We have this common-sense provision in place to protect the integrity of our elections without preventing eligible voters from voting. Ballots are still counted on Election Day but are marked for the clerk to verify the voter’s eligibility to vote in the precinct within 6 days following the election. If Democrats succeed and this provision is removed, there would be no way to recover a ballot if it is later found to be fraudulent.
“If we transition the passport program from opt-in to opt-out we are effectively creating a tax on people who don’t pay attention. We shouldn’t be forcing people to pay for a park pass they don’t even know they’re receiving and may never use. The governor is trying to bankroll her liberal agenda on the backs of working-class folks who won’t see the hit coming.”
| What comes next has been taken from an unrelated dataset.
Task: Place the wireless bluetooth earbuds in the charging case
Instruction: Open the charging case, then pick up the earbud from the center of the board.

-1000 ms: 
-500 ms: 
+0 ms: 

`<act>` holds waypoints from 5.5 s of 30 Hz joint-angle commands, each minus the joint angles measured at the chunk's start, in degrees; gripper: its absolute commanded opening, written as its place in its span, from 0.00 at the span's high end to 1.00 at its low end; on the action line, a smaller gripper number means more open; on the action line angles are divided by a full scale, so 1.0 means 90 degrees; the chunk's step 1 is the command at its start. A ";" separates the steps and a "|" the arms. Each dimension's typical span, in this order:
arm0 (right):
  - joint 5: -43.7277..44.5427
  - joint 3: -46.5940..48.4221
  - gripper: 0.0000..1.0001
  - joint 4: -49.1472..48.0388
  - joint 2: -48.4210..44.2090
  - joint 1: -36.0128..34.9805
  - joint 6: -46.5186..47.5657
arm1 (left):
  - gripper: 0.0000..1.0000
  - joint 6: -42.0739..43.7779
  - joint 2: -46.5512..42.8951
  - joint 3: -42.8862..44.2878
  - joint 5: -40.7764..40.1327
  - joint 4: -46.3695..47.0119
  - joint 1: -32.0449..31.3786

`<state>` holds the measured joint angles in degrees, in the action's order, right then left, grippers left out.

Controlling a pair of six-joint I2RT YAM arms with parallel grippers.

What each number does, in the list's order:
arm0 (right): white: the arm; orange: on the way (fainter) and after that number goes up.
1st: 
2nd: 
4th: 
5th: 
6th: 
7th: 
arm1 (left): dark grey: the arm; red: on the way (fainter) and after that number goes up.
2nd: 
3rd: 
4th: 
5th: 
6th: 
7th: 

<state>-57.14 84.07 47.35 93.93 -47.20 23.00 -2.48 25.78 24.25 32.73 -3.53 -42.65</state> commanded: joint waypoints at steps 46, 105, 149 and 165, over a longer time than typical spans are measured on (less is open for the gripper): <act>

“The governor is like that friend who wants to catch up over a pricey dinner but conveniently leaves right before the bill comes. The steak and potatoes look good on the menu, but the cost makes it a lot harder to swallow. I hope the public recognizes the governor won’t be sitting at the dinner table next to us when it comes time to pay for all her proposals.”
“Sometimes in this job I really have to remind myself that it’s impossible to help people who don’t want to help themselves. Democrats have zero interest in helping themselves, or the people of Michigan right now. All they have to do is walk across the aisle and negotiate if they’re truly interested in putting people first and making things better. But instead, they’re still grasping to the convoluted idea that they have complete control.”
“It’s great to see MDOT recognize both the poor condition of the I-75 interchange in Gaylord and the growing congestion motorists see during tourism seasons,” Borton said. “This project is a great investment in our community. I’m really looking forward to using the new interchange myself.”